Salah satu kesenjangan kunci antara Hamas dan Israel mengenai rencana tersebut adalah lamanya gencatan senjata dan peran masa depan Hamas. Perdana Menteri Israel Benjamin Netanyahu mengatakan pada hari Senin bahwa dia terbuka untuk gencatan senjata enam minggu, menurut seseorang yang menghadiri rapat tertutup yang diadakannya dengan anggota parlemen Israel. Tapi secara publik, dia mengatakan bahwa Israel akan bertempur hingga kemampuan pemerintahan dan militer Hamas dihancurkan.
Sebagaimana rencana yang diuraikan, tampaknya Hamas akan melakukan pembicaraan mengenai tahap kedua dan ketiga dengan Israel, yang mengisyaratkan bahwa Hamas akan tetap memegang kendali sebagian atas Gaza. Mr. Netanyahu telah berulang kali mengatakan bahwa ini adalah garis merah dan juga telah menolak peran pemerintahan Otoritas Palestina, saingan sengit Hamas yang memiliki kekuatan pemerintahan terbatas di Tepi Barat yang diduduki Israel.
Perdana Menteri Israel sedang menghadapi tekanan bersaing dari Amerika Serikat dan sekutu lainnya untuk mengakhiri perang dan, di sisi lain, dari dua mitra sayap kanan di koalisi pemerintahannya yang telah mengancam akan menjatuhkan pemerintahannya jika Israel setuju dengan kesepakatan yang mengakhiri perang tanpa mengeliminasi Hamas.
Sebagai tanda tekanan tersebut, salah satu dari mereka, menteri keamanan sayap kanan Israel, Itamar Ben-Gvir, mengatakan pada hari Rabu bahwa partainya akan terus mengganggu koalisi Mr. Netanyahu sampai dia mempublikasikan detail proposal tersebut. Dua pejabat Israel memastikan minggu ini bahwa tawaran yang dibagikan oleh Mr. Biden secara umum sejalan dengan proposal gencatan senjata terbaru yang diajukan Israel dalam pembicaraan yang dimediasi oleh Qatar dan Mesir. Palestina melarikan diri dari Bureij di Gaza tengah pada hari Rabu. Kredit…Mohammed Saber/EPA, melalui ShutterstockBagaimana dengan Hamas?
Hamas mengatakan mereka merespons “positif” terhadap rencana tersebut, namun dalam konferensi pers pada hari Selasa, Osama Hamdan, juru bicara Hamas, mengatakan bahwa Hamas telah memberitahukan mediator bahwa kelompok tersebut tidak bisa menyetujui suatu kesepakatan yang tidak memperhitungkan gencatan senjata permanen, penarikan total pasukan Israel, dan “kesepakatan serius dan nyata” untuk pertukaran tawanan Palestina dengan tawanan.

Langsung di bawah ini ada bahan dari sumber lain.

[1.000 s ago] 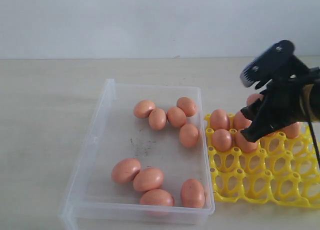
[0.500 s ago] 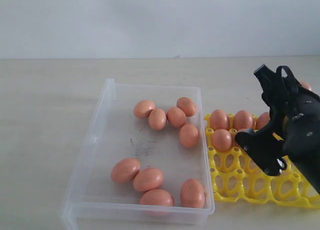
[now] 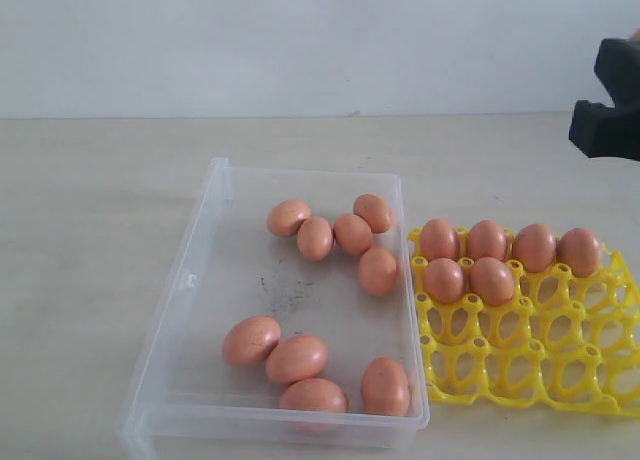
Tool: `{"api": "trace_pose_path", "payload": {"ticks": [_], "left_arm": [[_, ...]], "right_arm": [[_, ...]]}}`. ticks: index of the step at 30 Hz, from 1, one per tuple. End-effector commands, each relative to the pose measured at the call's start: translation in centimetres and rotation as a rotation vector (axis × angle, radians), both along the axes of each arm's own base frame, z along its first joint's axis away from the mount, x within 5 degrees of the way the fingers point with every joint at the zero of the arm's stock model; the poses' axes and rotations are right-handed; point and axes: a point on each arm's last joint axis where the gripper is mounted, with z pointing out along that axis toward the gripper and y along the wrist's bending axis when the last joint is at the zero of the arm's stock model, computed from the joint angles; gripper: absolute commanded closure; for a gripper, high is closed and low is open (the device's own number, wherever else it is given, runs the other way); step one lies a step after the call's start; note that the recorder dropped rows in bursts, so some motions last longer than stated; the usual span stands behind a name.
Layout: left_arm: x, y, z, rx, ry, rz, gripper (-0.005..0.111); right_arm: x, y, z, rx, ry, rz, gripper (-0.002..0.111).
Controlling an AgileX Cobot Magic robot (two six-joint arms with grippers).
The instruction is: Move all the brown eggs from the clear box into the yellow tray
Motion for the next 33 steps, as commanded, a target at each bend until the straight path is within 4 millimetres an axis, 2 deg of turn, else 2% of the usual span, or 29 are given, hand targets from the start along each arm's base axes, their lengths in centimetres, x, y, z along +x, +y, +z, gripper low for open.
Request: {"api": "trace_pose_path", "payload": {"ticks": [1,5,10,13,15,17,19,21,25,28,30,33], "left_arm": [[0.0,0.0,0.1,0.005,-0.005,-0.003,0.103],[0.0,0.0,0.1,0.005,-0.005,-0.003,0.103],[0.0,0.0,0.1,0.005,-0.005,-0.003,0.103],[0.0,0.0,0.1,0.005,-0.005,-0.003,0.103],[0.0,0.0,0.1,0.005,-0.005,-0.003,0.103],[0.0,0.0,0.1,0.005,-0.005,-0.003,0.103],[0.0,0.0,0.1,0.005,-0.005,-0.003,0.103],[0.0,0.0,0.1,0.005,-0.005,-0.003,0.103],[0.0,0.0,0.1,0.005,-0.005,-0.003,0.103],[0.0,0.0,0.1,0.005,-0.005,-0.003,0.103],[0.0,0.0,0.1,0.005,-0.005,-0.003,0.103],[0.0,0.0,0.1,0.005,-0.005,-0.003,0.103]], "right_arm": [[0.8,1.4,-1.7,-0.202,0.060,0.093,0.108],[0.6,2.9,-1.6,-0.538,0.002,0.282,0.108],[0.7,2.8,-1.6,-0.557,-0.003,0.276,0.108],[0.9,2.5,-1.2,-0.671,0.015,0.262,0.108],[0.7,2.9,-1.5,-0.812,0.058,0.379,0.108],[0.6,2.9,-2.3,-0.874,0.113,0.479,0.108],[0.6,2.9,-2.8,-0.792,0.158,0.562,0.108],[0.9,3.0,-2.4,-0.566,0.168,0.565,0.108],[2.1,1.9,-1.6,0.029,0.131,0.414,0.108],[2.4,0.2,-2.5,0.282,0.063,0.322,0.108],[2.3,-0.9,-3.3,0.360,-0.001,0.286,0.108],[1.9,-2.5,-5.9,0.309,0.000,0.196,0.108]]}}
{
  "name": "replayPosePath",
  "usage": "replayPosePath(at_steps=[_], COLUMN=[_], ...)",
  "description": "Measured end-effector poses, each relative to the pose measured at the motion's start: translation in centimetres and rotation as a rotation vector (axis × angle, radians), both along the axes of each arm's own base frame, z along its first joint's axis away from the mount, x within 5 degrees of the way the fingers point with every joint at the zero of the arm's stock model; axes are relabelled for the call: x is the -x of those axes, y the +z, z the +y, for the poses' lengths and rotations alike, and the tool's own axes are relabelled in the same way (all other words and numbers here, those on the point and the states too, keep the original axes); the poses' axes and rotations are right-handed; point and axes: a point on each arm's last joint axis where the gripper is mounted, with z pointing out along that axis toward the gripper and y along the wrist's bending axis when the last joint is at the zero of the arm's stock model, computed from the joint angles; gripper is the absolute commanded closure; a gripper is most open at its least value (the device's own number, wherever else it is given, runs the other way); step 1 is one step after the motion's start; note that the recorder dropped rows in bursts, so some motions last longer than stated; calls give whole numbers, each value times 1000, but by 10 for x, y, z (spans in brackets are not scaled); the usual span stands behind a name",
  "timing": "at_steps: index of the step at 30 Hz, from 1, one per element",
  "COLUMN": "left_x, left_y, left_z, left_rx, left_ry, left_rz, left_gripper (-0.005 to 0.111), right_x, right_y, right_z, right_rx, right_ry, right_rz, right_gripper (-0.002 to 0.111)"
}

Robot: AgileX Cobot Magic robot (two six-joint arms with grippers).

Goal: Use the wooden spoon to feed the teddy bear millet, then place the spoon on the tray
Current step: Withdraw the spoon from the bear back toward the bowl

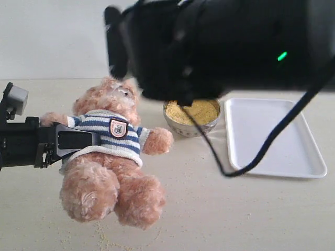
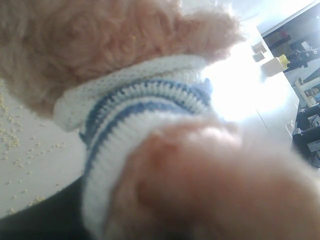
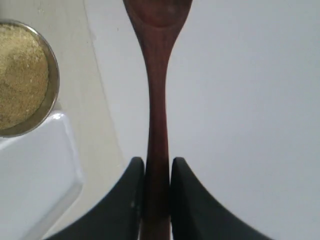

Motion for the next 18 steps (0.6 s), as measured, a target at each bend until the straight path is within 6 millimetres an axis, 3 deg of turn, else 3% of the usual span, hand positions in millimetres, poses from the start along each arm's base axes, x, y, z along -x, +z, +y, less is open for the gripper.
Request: replayPosePath(at_steps=[4, 7, 11, 18], left_x=[0, 1, 1, 1], left_y=[1, 1, 2, 2], left_z=[-1, -1, -1, -1], left_rx=[9, 12, 15, 20], left_ry=[-8, -11, -13, -16], left_rz=[-7, -9, -11, -12], left_gripper=[102, 102, 102, 102], right_x=[-16, -25, -32, -47], right_y=[18, 22, 16, 0], right_z=[-49, -72, -79, -65], right_rx=[-233, -303, -267, -289], right_ry=[-112, -145, -150, -164], right_rz=[159, 240, 289, 365], right_gripper=[108, 108, 108, 108])
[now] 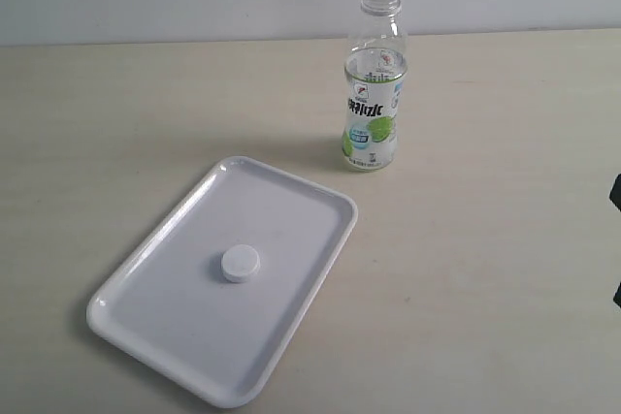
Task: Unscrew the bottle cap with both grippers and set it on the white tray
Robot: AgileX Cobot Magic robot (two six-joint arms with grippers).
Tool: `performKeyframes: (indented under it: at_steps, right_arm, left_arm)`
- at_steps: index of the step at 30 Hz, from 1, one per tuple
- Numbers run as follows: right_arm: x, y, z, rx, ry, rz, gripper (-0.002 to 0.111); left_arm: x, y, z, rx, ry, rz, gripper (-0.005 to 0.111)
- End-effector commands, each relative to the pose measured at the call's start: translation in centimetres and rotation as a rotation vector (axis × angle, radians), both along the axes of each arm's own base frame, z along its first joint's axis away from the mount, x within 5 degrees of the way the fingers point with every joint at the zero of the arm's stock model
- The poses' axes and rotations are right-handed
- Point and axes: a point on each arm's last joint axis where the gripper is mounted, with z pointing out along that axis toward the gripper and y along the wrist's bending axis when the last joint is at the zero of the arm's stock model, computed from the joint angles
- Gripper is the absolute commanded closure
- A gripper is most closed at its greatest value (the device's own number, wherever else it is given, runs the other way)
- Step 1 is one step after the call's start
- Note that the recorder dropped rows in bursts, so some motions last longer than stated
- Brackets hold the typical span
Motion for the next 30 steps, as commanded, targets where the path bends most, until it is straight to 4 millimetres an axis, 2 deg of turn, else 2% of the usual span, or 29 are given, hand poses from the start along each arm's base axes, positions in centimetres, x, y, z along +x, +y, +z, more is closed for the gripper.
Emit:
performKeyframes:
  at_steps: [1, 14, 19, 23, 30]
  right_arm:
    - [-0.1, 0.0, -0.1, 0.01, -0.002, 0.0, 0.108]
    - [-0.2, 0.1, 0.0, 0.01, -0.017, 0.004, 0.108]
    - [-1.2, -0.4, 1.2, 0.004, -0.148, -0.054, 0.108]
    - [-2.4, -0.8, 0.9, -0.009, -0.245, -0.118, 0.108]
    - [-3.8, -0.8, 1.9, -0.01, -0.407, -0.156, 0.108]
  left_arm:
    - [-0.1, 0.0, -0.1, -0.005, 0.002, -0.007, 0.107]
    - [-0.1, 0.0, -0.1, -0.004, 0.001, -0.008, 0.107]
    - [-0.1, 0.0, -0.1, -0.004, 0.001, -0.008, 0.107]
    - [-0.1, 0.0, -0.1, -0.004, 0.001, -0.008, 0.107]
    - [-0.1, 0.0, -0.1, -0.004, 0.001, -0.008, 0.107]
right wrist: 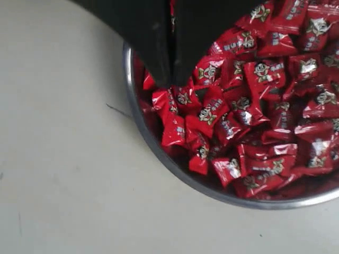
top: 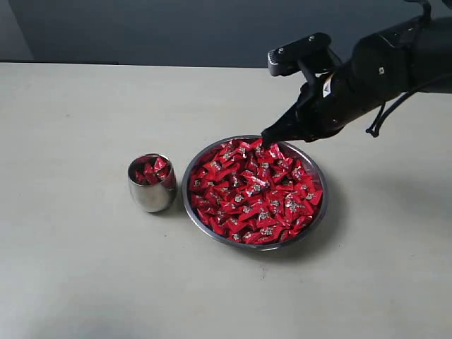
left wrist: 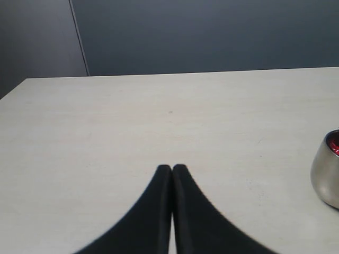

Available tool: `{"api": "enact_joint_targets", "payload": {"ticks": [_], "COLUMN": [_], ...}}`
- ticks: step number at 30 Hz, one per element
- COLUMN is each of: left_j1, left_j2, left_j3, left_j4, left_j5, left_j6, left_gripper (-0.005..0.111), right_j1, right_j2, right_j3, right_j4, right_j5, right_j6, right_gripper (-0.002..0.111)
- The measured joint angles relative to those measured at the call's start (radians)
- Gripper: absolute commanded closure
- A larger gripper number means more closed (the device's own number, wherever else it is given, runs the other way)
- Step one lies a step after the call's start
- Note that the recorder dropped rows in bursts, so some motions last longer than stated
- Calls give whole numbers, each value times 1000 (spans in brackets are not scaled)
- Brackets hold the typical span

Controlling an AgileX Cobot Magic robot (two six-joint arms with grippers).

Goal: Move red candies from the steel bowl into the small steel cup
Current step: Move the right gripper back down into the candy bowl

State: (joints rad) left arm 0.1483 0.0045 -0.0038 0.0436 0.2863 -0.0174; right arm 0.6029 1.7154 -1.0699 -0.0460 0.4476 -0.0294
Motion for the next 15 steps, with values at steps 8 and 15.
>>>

Pada hari yang sama, Sami Abu Zuhri, anggota biro politik Hamas, menuduh Israel tidak serius dalam melakukan kesepakatan dan mengatakan bahwa Gedung Putih memberikan tekanan kepada Hamas meskipun “mengetahui bahwa masalahnya ada” pada pihak Israel.
Banyak warga Gaza mengatakan bahwa mereka putus asa untuk mengakhiri perang namun para analis mencatat bahwa Hamas, sebuah kelompok bersenjata, tidak responsif terhadap keinginan warga sipil enklave tersebut. Para ahli politik mengatakan bahwa para pemimpin kelompok, termasuk pejabat senior terkemuka di wilayah tersebut, Yahya Sinwar, mungkin tidak buru-buru mengakhiri konflik tersebut, berpandangan bahwa tekanan Hamas akan berkurang setelah setuju untuk membebaskan tawanan.
Mr. Sinwar, otak pelaksana serangan 7 Oktober, masih harus memberikan pendapatnya tentang proposal tersebut, kata seseorang yang diberi informasi tentang negosiasi tersebut. Adam Rasgon berkontribusi dalam pelaporan.